A punishment that fits the crime also imitates and repeats the crime. The goal should be to end not continue the ugly cycle. That's why rehabilitation is so important, although shamefully neglected when sentencing.
Reconciling the traditional legal structure of any given nation with a colonialist legal structure seems to me equivalent to putting a round peg into a square hole. I think what's interesting and different about the (unfortunately) named "sentencing circle" approach is the view of each crime, and therefore it's appropriate sentence, as unique in its context.
Rated-- very interesting thoughts. There's a book by Michel Foucault called Discipline and Punish, which I read in college. It's about the rise of the modern prison system (as we have it in the US) compared with prisons in France and in England in earlier times. It's about the relationship between the offender and society and what the goal of imprisoning a person was. Rehabilitation was never a goal in earlier times: the person was sent to prison as a punishment only and was seen as separate from society, not having the same rights as the rest of the non-offending members of the community. It's sad that while modern Western prison systems have rehabilitation as their goal, but the degree to which they achieve it is subject to debate...
I respectfully suggest that modern prison systems in the US left rehabilitation behind a long time ago. Diversion programs, where first-time offenders are offered treatment (primarily for substance abuse so far as I can tell) in lieu of punishment is about the only attempt at rehabilitating "criminals." Oh, and I guess there are the sexual offender programs conducted in prisons, the success of which I am not aware.

In capital cases (talk about a lack of rehabilitative goals!), I've seen victims' survivors' whole lives consumed by the desire to see the killer's death, which allows the killer to essentially take the survivors' lives, too, for nothing else exists for them until the poison flows into the arm of the convicted. It is assumed (hoped?) that the killer's death will bring the victim's survivors something called "closure." Maybe it is presumptuous of me, but I doubt that "closure" exists in such cases in anything close to completeness. I've seen other suriviors who have met with the killer of their loved one, and have come to see him or her somewhat more fully. They did not do that for the killer. No, they did it for themselves, to release themselves from being held hostage to the killer's fate. Or at least that is what I understood them to say to me.

I cannot identify either approach as the "right" way. Each survivor undoubtedly has their own "right" way of trying to live the rest of their lives after suffering such a devastating loss.

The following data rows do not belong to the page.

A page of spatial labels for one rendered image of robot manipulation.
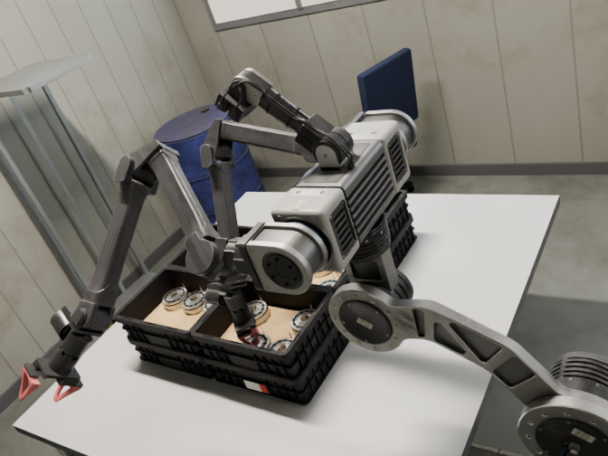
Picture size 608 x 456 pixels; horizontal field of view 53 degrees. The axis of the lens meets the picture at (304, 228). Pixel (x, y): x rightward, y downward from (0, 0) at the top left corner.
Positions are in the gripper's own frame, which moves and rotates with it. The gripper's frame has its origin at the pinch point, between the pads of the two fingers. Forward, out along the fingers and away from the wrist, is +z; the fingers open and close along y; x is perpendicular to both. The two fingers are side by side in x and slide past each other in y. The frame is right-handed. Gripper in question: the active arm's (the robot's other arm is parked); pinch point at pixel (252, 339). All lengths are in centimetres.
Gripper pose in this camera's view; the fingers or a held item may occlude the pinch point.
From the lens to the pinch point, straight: 200.6
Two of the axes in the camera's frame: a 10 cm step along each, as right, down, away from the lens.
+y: 2.2, 4.5, -8.7
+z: 2.8, 8.2, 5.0
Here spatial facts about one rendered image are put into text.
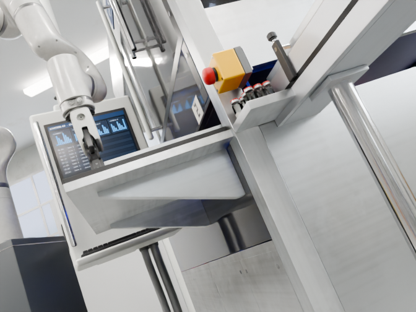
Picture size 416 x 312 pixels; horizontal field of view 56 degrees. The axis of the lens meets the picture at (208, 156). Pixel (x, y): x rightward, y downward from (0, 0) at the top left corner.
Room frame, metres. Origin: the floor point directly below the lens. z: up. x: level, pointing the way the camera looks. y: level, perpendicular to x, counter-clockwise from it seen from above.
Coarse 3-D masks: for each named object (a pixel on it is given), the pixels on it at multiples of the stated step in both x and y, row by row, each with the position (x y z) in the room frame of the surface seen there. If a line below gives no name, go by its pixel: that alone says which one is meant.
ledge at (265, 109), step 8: (264, 96) 0.78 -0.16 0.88; (272, 96) 0.78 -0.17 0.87; (280, 96) 0.79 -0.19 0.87; (288, 96) 0.79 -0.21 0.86; (248, 104) 0.77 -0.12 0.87; (256, 104) 0.77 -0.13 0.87; (264, 104) 0.78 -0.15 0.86; (272, 104) 0.79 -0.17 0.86; (280, 104) 0.82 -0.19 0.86; (248, 112) 0.78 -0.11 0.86; (256, 112) 0.80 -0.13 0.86; (264, 112) 0.83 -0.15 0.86; (272, 112) 0.85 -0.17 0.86; (280, 112) 0.88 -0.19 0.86; (240, 120) 0.84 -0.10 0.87; (248, 120) 0.83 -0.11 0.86; (256, 120) 0.86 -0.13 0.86; (264, 120) 0.89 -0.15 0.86; (272, 120) 0.92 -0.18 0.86; (240, 128) 0.87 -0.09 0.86; (248, 128) 0.90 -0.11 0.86
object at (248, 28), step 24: (264, 0) 0.96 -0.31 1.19; (288, 0) 0.98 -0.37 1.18; (312, 0) 1.00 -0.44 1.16; (216, 24) 0.92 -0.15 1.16; (240, 24) 0.94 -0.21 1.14; (264, 24) 0.96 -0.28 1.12; (288, 24) 0.97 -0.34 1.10; (120, 48) 1.89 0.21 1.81; (264, 48) 0.95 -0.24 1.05; (120, 72) 2.18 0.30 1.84; (120, 96) 2.57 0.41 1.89; (168, 96) 1.33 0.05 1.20
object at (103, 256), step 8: (152, 232) 1.61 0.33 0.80; (160, 232) 1.62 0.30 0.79; (168, 232) 1.64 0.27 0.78; (176, 232) 1.75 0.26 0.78; (136, 240) 1.58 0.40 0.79; (144, 240) 1.59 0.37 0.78; (152, 240) 1.66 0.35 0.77; (112, 248) 1.54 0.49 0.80; (120, 248) 1.55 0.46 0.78; (128, 248) 1.57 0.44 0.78; (136, 248) 1.71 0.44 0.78; (88, 256) 1.50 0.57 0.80; (96, 256) 1.51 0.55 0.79; (104, 256) 1.52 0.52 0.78; (112, 256) 1.62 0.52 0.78; (120, 256) 1.80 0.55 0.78; (80, 264) 1.49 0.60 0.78; (88, 264) 1.54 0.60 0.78; (96, 264) 1.67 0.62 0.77
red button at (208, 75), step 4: (204, 68) 0.83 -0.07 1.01; (208, 68) 0.82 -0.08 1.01; (204, 72) 0.82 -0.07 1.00; (208, 72) 0.82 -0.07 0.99; (212, 72) 0.82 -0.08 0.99; (204, 76) 0.83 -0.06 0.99; (208, 76) 0.82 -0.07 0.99; (212, 76) 0.82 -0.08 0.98; (204, 80) 0.84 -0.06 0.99; (208, 80) 0.83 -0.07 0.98; (212, 80) 0.83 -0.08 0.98; (208, 84) 0.84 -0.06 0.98
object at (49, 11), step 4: (40, 0) 1.84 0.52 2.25; (44, 0) 1.84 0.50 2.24; (48, 0) 1.87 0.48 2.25; (44, 4) 1.84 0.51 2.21; (48, 4) 1.86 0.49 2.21; (48, 8) 1.85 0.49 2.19; (48, 12) 1.84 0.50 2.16; (52, 12) 1.86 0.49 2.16; (52, 16) 1.85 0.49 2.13; (52, 20) 1.85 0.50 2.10; (56, 24) 1.87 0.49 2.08; (56, 28) 1.85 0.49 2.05
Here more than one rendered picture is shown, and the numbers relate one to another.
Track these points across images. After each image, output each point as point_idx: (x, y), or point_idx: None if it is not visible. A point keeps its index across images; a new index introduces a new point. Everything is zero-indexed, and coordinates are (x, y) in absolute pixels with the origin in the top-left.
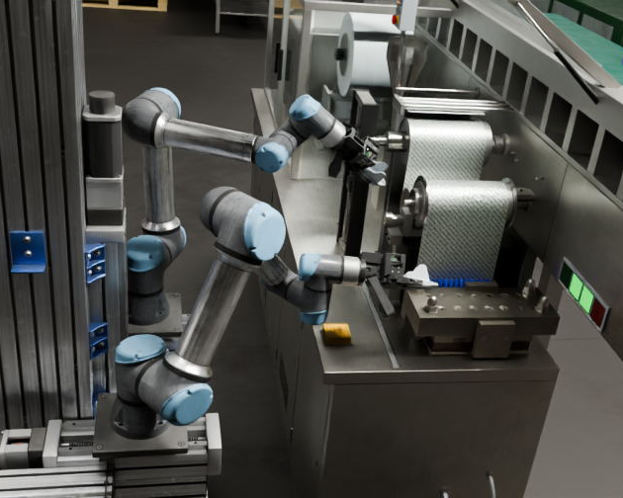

There is a new documentary out entitled "Robert Blecker Wants Me Dead" about death penalty and retributive justice proponent Robert Blecker and his relationship with death row inmate Daryl Holton. I've heard Blecker speak, and I met him at a conference on the death penalty years ago. My questions to him, and his answers, revealed some surprising differences between our views on life, death, justice, compassion, and punishment. (Ethical rules prohibit me from elaborating on the substance of those differences.) From reviews, anyway, I understand that Blecker's association with Holton created in him some internal conflict. We should all have some internal conflict about the death penalty, no matter what side of the fence we're on.
interesting - rated.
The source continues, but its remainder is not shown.